# [Task instructions]
Your answer should consist of each line from the data below that contains "hand".

(Items from a dataset)
──────
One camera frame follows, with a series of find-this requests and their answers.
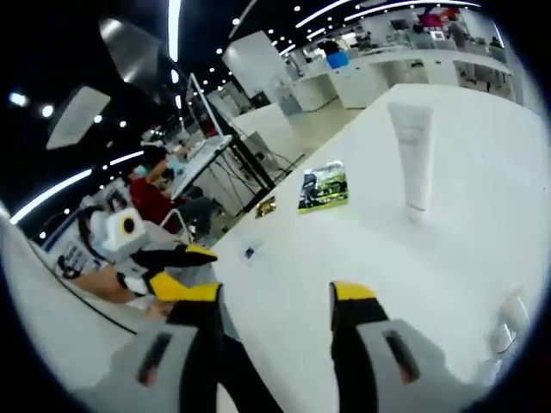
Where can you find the person's left hand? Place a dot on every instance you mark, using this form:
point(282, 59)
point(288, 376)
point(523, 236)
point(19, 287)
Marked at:
point(103, 288)

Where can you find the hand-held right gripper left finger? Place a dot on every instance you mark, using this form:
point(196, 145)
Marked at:
point(172, 370)

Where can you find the person's white shirt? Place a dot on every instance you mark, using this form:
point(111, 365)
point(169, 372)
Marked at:
point(43, 310)

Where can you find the grey water dispenser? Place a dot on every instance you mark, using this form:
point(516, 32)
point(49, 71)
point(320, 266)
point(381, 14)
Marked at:
point(292, 101)

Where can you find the white square column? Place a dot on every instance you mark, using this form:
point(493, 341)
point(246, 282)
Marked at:
point(251, 69)

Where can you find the silver skincare packet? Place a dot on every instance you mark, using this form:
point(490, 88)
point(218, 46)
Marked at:
point(250, 253)

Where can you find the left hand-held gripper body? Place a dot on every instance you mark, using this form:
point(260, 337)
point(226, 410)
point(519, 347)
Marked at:
point(120, 234)

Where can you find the gold skincare packet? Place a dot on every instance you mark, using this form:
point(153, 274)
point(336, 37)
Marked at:
point(265, 207)

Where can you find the green skincare packet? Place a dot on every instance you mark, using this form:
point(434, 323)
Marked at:
point(323, 189)

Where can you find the white skincare tube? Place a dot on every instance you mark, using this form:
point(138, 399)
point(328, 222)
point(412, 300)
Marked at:
point(413, 163)

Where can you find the black tripod stand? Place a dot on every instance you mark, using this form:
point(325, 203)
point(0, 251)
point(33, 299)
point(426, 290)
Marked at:
point(260, 172)

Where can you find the blue storage bin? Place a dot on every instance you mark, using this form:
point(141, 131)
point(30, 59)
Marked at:
point(338, 61)

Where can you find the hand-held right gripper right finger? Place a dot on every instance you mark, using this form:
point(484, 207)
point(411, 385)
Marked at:
point(379, 370)

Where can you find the long white office counter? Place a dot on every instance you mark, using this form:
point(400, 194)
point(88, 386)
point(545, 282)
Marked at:
point(366, 81)

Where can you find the ceiling air conditioner panel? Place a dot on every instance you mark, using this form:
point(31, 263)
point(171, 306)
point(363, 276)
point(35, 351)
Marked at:
point(77, 116)

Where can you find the white work table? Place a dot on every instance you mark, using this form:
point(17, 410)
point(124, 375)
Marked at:
point(202, 159)
──────
# [Answer area]
Where can you find the person's left hand? Place a dot on every instance you mark, using this form:
Where can you find the hand-held right gripper left finger? Place a dot on every instance you mark, using this form:
Where can you find the left hand-held gripper body? Place a dot on every instance you mark, using this form:
Where can you find the hand-held right gripper right finger? Place a dot on every instance you mark, using this form:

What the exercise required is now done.